» What the task asks
Nothing after the line containing "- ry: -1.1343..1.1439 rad" belongs in the answer; write out exactly every line from the start of the material up to it, including it.

» Data
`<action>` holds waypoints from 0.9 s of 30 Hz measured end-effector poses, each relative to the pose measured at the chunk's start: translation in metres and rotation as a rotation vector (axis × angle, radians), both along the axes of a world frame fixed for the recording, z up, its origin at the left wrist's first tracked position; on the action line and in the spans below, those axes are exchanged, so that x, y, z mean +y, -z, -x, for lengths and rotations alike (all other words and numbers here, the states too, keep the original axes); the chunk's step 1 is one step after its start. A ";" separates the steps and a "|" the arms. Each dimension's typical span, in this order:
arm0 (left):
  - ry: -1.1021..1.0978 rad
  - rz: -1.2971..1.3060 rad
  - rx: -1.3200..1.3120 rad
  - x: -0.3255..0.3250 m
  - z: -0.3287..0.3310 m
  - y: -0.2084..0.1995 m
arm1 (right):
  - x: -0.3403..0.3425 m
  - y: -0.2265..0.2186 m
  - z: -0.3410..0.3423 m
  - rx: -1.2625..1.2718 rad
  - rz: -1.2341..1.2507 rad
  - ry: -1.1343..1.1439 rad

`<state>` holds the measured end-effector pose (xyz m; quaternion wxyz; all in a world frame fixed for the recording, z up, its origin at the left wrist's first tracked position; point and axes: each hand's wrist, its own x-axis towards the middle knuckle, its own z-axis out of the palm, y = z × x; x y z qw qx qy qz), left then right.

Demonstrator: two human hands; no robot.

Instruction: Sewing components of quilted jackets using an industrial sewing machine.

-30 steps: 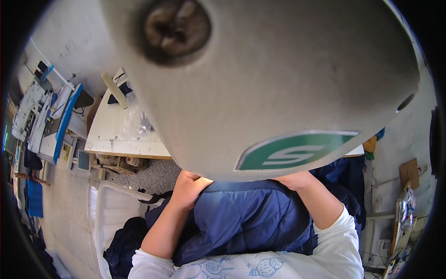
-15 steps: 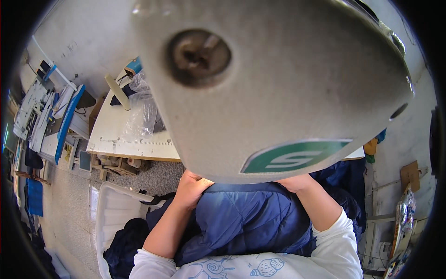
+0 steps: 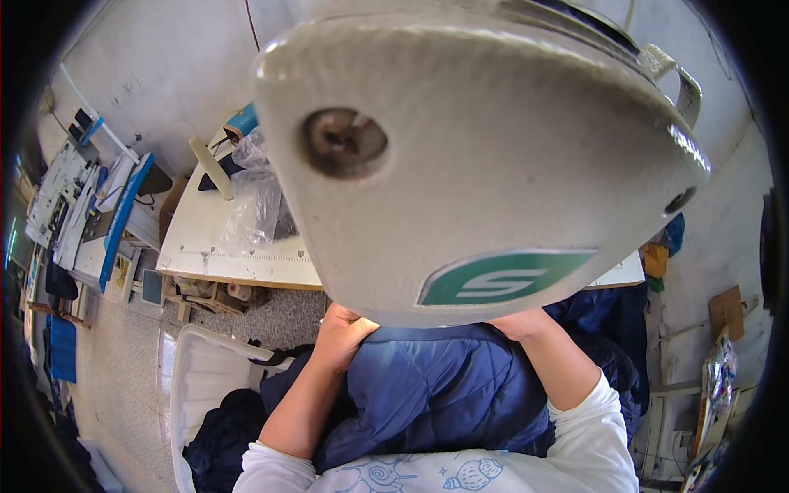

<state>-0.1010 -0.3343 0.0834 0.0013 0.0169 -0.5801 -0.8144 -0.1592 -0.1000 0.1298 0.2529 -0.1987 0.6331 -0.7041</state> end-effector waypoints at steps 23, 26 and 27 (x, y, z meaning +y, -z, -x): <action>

» Answer area
`<action>` holds waypoints from 0.9 s of 30 Hz measured end-effector poses, each relative to the pose measured at the chunk's start: translation in metres and rotation as a rotation vector (axis × angle, radians), both along the axes of a world frame fixed for the recording, z up, its origin at the left wrist's first tracked position; on the action line and in the spans below, those axes are exchanged, so that x, y, z mean +y, -z, -x, for lengths and rotations alike (all other words and numbers here, the states too, keep the original axes); the chunk's step 1 is one step after its start. A ";" separates the steps and a "|" the arms. Each dimension's typical span, in this order:
arm0 (left):
  - ry: -1.1021..1.0978 rad
  - rz: -1.2971..1.3060 rad
  - rx: -1.3200..1.3120 rad
  - x: -0.3255..0.3250 m
  - z: -0.3287..0.3310 m
  - y: -0.2084..0.1995 m
arm1 (right):
  - x: -0.3403..0.3425 m
  - y: -0.2265..0.2186 m
  - z: -0.3410..0.3423 m
  - rx: -1.2625..1.2718 rad
  - rz: -1.2341..1.2507 rad
  - ry: -1.1343..1.1439 rad

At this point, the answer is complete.